Without giving any detail how one becomes a slave, what status the children have, whether the slaves are of the same ethnic group or strictly foreigners only, etc.

Nor does the short paragraph on ownership hint at the ownership concept of slaves in Doraddi society.

> and the Artmali of Kungatu would have also kept slaves

The Artmali surely enslaved others not of their origin. The question remains whether they took their own kind as slaves.

> I'm not sure that the Oabil-slavery connection is necessary. There's also a marked difference between Garangordos's conception of servitude under "Pamalt" as the supreme good and the Vadeli chattel slavery.

So basically you pose that the (original) concept of slavery introduced by Garangordos marks a class distinction similar to castes or Dara Happan numbered tiers of society?

Property customs in a layered slave society bear some investigation, too. Is anything owned by a slave the property of his owner, too?

>> One difference being that Ompalam appears to be a (mostly?) theist and not an animist entity.

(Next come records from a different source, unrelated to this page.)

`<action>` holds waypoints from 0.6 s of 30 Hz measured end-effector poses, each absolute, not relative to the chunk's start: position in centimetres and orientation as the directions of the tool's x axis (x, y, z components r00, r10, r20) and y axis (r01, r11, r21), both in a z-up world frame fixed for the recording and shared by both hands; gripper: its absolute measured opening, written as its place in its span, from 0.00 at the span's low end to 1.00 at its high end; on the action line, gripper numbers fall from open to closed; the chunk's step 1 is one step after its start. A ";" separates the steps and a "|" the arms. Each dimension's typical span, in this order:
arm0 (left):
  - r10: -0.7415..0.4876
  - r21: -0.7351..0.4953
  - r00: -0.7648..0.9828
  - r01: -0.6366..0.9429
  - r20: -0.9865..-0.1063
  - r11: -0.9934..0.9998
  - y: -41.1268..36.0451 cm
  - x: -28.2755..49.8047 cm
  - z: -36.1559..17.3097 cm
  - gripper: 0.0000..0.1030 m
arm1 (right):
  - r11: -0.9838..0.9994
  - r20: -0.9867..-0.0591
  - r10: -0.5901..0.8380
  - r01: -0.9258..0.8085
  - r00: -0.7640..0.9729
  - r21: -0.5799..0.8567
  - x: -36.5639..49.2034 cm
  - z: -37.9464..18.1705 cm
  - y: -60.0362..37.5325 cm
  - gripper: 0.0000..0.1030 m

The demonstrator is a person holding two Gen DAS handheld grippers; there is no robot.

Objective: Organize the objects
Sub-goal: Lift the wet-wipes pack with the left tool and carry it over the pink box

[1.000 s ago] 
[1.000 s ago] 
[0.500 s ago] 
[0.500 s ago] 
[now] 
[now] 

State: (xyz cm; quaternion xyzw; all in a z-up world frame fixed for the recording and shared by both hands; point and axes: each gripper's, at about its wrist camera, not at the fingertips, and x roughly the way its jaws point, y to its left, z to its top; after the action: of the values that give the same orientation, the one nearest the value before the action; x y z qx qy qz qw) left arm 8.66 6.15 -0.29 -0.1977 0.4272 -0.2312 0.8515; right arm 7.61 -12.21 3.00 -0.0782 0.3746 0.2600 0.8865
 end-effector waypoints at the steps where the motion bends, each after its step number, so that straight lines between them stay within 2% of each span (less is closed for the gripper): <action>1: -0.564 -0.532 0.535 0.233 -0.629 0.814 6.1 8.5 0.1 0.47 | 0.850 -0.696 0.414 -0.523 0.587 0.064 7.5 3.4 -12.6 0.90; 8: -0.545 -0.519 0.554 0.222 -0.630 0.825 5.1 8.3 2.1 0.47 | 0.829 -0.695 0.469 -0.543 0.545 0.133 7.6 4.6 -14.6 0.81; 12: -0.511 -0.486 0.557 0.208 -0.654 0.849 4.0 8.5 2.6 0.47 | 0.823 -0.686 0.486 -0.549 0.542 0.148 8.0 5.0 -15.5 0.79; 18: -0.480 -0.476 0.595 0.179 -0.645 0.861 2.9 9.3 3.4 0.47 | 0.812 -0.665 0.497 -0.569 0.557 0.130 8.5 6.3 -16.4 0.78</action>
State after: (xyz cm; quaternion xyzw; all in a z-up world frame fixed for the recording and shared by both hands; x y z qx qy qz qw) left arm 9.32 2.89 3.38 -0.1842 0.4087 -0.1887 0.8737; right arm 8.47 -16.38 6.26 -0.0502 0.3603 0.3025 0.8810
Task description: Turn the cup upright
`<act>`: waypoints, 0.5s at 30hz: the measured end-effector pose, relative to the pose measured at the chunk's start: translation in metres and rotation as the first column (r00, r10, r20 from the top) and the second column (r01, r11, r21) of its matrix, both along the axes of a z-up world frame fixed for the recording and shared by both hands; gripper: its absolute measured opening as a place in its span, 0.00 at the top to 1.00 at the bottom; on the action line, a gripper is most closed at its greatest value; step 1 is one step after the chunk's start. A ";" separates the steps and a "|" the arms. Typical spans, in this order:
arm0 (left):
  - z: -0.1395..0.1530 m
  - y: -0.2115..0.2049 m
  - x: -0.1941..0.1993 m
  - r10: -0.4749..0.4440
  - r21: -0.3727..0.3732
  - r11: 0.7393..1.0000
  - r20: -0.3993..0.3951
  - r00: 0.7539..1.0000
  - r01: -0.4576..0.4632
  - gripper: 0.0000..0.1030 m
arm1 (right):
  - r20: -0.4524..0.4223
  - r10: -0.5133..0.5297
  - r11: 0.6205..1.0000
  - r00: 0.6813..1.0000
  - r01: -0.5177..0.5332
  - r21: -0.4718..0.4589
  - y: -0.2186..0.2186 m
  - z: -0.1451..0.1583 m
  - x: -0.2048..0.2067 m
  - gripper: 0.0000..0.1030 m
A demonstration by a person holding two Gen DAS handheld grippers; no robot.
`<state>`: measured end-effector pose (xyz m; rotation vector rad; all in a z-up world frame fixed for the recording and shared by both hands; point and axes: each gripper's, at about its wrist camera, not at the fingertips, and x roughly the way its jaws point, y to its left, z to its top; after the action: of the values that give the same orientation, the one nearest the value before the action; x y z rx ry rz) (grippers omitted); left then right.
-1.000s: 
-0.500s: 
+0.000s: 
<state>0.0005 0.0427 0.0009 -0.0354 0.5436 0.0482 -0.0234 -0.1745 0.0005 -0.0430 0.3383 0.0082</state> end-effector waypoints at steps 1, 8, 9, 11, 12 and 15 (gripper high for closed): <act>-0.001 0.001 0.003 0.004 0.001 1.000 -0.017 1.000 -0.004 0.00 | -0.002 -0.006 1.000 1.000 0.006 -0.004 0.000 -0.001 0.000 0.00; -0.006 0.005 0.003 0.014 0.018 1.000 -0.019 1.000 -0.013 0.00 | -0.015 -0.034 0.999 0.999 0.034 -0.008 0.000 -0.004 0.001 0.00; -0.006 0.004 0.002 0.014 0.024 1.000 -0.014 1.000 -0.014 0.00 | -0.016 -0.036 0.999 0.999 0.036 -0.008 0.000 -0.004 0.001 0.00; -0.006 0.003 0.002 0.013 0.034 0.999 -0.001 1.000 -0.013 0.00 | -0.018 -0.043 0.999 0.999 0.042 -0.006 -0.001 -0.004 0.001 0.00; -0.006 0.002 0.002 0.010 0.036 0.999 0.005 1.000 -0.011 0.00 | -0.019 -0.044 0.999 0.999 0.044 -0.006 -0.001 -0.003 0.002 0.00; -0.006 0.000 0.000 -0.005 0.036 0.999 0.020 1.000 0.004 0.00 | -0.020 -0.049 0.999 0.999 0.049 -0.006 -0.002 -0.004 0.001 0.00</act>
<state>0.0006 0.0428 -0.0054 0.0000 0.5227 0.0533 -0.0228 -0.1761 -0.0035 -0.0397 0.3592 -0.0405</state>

> Ompalam is a god and not a spirit. I'm shunning the use of misapplied worship and prefer to view him in a fashion similar to the Sun being worshipped as both a god (Elmal, Yelm) and a spirit (Kargzant, Varama).

Men of the Sea isn't exactly specific about his nature, and older sources call the members of Pamalt's necklace gods, but overall I think that Fonrit is mainly theist.

> So while the Fonritans worship him one way and the Doraddi another,

"him" is different than worshipping several individual embodiments of a principle (as in Yelm, Kargzant, Elmal). Pamalt is the earth king rather by extension of his "god of all trades" ability, a Lugh Lamfada of the veldt, second to all in ability, plus a trickster and ruler.

They rule over different lands, too, IMO. Pamalt of the Doraddi has no influence north of the elf lands, Ompalam none south of it.

> I feel the Aldryami have a third - although this is obscured within their religion - and that Hoolar hints at it. To round things off, I feel the Jelmre and Slarges/Pelmre/Lascerdans have their own knowledge of the land god.

I suppose that the Aldryami have an entity closer to Earth Maker of the Fiwan myths. Pamalt, ally of the southern fires, is an ecological opponent. Ompalam is less of a problem, a parasite to the remaining forests rather than an opponent.

There is no record of conflict of Fonritians with elves.

> IMO the Artmali would have just worked with local deities through their mysterious tidal powers and so the southern Artmali would have followed Pamalt and the northern Artmali Ompalam.

I don't think that the Artmali followed Pamalt after their first innocent landings. By the time of their empire, Pamalt was a rival, not a leader.

> "Ompalam is Bolongo thinking he is Pamalt"

Bolongo is any evil that is not quite as bad as Vovisibor.